The news comes as the world struggles with nearly 110m cases and roughly 2.5m deaths due to the virus, figures from Johns Hopkins University show.

UN secretary-general Antonio Guterres also slammed in his speech the “wildly uneven and fair” rollout of COVID-19 jabs, adding 10 nations accounted for 75 percent of all vaccines.

“More than 130 countries have not received a single dose. Those affected by conflict and insecurity are at particular risk of being left behind. If the virus is allowed to spread like wildfire in the global South, it will mutate again and again. This can prolong the pandemic significantly, enabling the virus to come back to plague the global North,” Guterres added.

According to the WHO, the COVAX programme will require $6.8bn USD this year for a successful global vaccine rollout.

The news comes after US secretary of state Antony Blinken said the United States would lead in deploying vaccines globally and pledged over $200m to the UN and COVAX programmes.

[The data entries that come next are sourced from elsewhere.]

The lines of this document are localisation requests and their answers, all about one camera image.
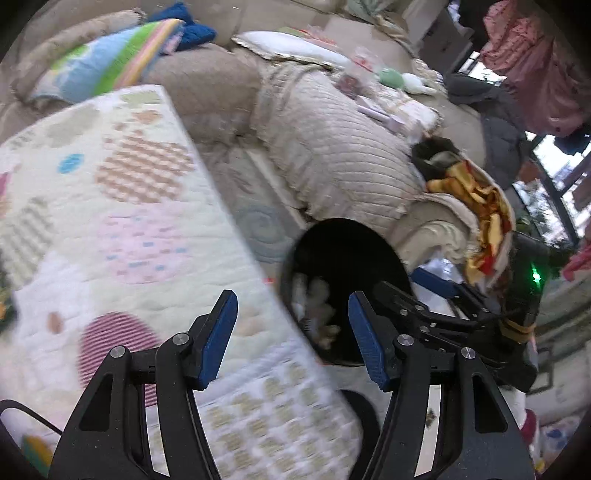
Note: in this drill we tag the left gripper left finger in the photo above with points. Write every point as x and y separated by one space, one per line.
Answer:
106 435

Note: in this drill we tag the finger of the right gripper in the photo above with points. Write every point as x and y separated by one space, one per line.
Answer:
462 295
410 316

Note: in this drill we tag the pink hanging garment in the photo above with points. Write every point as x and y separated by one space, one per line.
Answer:
551 87

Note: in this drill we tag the white satin cushion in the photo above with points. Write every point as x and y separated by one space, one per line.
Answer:
277 46

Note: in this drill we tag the striped bolster pillow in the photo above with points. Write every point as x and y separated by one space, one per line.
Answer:
30 69

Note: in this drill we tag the beige tufted sofa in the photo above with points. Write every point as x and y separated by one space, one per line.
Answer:
323 138

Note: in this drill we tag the yellow red cloth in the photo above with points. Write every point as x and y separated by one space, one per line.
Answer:
484 198

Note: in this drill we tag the black trash bin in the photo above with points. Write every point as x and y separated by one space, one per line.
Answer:
331 260

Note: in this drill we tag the green plush toy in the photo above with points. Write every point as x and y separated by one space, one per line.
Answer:
408 82

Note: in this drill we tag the colourful striped blanket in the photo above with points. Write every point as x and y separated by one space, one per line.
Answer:
108 63

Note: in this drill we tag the dark grey jacket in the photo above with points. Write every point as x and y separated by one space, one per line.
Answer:
507 147

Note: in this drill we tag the patchwork quilt table cover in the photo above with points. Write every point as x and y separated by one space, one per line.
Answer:
272 412

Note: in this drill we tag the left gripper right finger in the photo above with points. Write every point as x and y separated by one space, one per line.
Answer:
478 437

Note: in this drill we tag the purple handheld device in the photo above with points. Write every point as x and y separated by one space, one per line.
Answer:
390 122

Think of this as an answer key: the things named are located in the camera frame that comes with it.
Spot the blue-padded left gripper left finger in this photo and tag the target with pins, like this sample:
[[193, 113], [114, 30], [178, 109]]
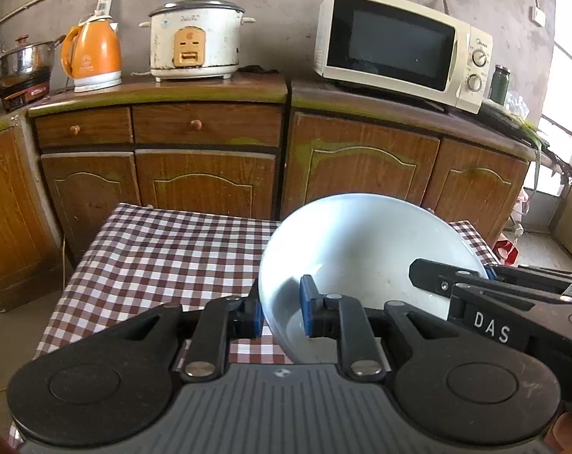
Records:
[[222, 321]]

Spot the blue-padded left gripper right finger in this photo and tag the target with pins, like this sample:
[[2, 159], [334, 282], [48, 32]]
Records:
[[344, 320]]

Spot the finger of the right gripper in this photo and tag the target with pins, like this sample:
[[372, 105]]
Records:
[[531, 277], [440, 279]]

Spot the white shallow bowl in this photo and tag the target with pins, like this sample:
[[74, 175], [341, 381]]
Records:
[[358, 245]]

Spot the red plastic bag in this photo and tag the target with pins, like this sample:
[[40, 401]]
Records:
[[506, 252]]

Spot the pink plastic bags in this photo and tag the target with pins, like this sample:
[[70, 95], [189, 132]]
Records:
[[515, 219]]

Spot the red checkered tablecloth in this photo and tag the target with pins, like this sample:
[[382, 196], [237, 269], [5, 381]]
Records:
[[144, 257]]

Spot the green onion stalks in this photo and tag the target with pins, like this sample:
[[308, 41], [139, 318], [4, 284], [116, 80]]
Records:
[[548, 174]]

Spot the wooden kitchen cabinet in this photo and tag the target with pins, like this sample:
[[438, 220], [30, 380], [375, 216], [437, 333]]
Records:
[[260, 146]]

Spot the green thermos bottle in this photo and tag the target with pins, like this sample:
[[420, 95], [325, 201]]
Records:
[[499, 84]]

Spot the corner wooden cabinet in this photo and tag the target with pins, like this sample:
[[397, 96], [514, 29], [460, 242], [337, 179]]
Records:
[[32, 259]]

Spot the cream microwave oven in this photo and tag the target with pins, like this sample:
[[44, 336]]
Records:
[[401, 46]]

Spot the white rice cooker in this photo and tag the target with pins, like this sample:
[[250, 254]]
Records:
[[195, 39]]

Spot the orange electric kettle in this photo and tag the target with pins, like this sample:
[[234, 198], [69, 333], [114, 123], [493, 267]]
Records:
[[90, 55]]

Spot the steel pot with lid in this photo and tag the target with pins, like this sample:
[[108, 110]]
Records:
[[25, 71]]

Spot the white power strip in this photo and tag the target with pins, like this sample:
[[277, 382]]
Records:
[[103, 8]]

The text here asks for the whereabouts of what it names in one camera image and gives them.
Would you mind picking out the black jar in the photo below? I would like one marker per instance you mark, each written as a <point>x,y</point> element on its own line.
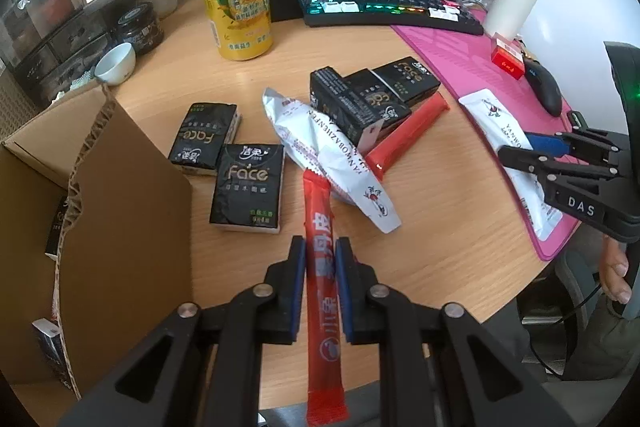
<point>140,27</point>

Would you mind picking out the black tissue pack white side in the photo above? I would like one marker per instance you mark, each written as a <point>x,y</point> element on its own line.
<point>56,229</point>

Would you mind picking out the black drawer organizer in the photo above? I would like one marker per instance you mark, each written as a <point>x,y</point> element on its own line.
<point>49,44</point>

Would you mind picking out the long red snack bar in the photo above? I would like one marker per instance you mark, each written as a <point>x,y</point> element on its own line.
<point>398,142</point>

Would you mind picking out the red stick sachet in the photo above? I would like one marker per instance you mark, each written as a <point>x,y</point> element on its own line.
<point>325,400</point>

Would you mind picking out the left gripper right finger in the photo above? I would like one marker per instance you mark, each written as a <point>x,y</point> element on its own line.
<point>438,367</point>

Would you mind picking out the black Face tissue pack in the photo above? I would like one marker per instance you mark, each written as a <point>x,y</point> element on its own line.
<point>383,101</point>
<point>409,79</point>

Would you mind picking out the pink desk mat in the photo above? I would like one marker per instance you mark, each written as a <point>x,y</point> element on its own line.
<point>462,64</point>

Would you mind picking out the silver white sachet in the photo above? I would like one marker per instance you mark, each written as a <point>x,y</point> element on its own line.
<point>314,142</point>

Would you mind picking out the person's hand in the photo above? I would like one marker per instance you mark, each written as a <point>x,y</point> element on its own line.
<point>613,267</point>

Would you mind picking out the upright black tissue pack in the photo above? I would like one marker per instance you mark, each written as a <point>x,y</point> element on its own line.
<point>330,94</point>

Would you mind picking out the white tumbler black lid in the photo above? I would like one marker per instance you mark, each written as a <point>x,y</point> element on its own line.
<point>505,18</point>

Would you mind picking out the red cigarette pack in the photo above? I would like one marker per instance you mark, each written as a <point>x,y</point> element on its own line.
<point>508,57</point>

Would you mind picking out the brown cardboard box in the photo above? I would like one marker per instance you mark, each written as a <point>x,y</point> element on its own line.
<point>123,255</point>

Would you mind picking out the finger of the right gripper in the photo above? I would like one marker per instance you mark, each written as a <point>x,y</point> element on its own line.
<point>578,142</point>
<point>545,164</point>

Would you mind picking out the white tea cup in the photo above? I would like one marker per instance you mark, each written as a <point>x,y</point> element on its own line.
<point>117,65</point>

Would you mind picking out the black computer mouse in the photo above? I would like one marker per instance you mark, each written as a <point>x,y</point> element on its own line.
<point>544,87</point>

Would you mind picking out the RGB backlit keyboard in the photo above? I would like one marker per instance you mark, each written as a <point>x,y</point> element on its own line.
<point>436,14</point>

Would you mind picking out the white sachet red text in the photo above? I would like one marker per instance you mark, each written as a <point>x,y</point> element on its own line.
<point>508,140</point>

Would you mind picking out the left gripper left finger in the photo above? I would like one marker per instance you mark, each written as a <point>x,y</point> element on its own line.
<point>201,367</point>

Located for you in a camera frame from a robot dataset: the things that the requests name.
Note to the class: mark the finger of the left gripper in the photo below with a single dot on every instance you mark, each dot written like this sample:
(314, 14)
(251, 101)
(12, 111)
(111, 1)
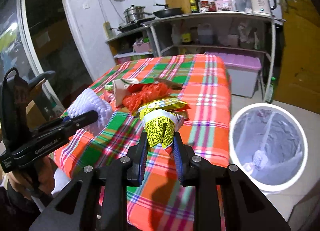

Blinken’s efforts are a U-turn from former US president Donald Trump’s administration, who accused Beijing and the WHO of covering up the origins of COVID-19 and withdrew funding from the health organisation.

Efforts to investigate the origin of the pandemic should be “independent and transparent”, Blinken added.

The comments come as the Atlantic Council’s Digital Forensic Research Lab accused China of leading disinformation on COVID-19 along with entities in Russia, the US and Iran, among others. Beijing has sharply denied the claims.

The US Federation of American Scientists (FAS) also accused a branch of Sputnik News and numerous Latin American media firms of spreading malware to destabilise vaccine rollouts from Pfizer-BioNTech, Moderna and Oxford-AstraZeneca, citing the potential use of cookies to influence readers.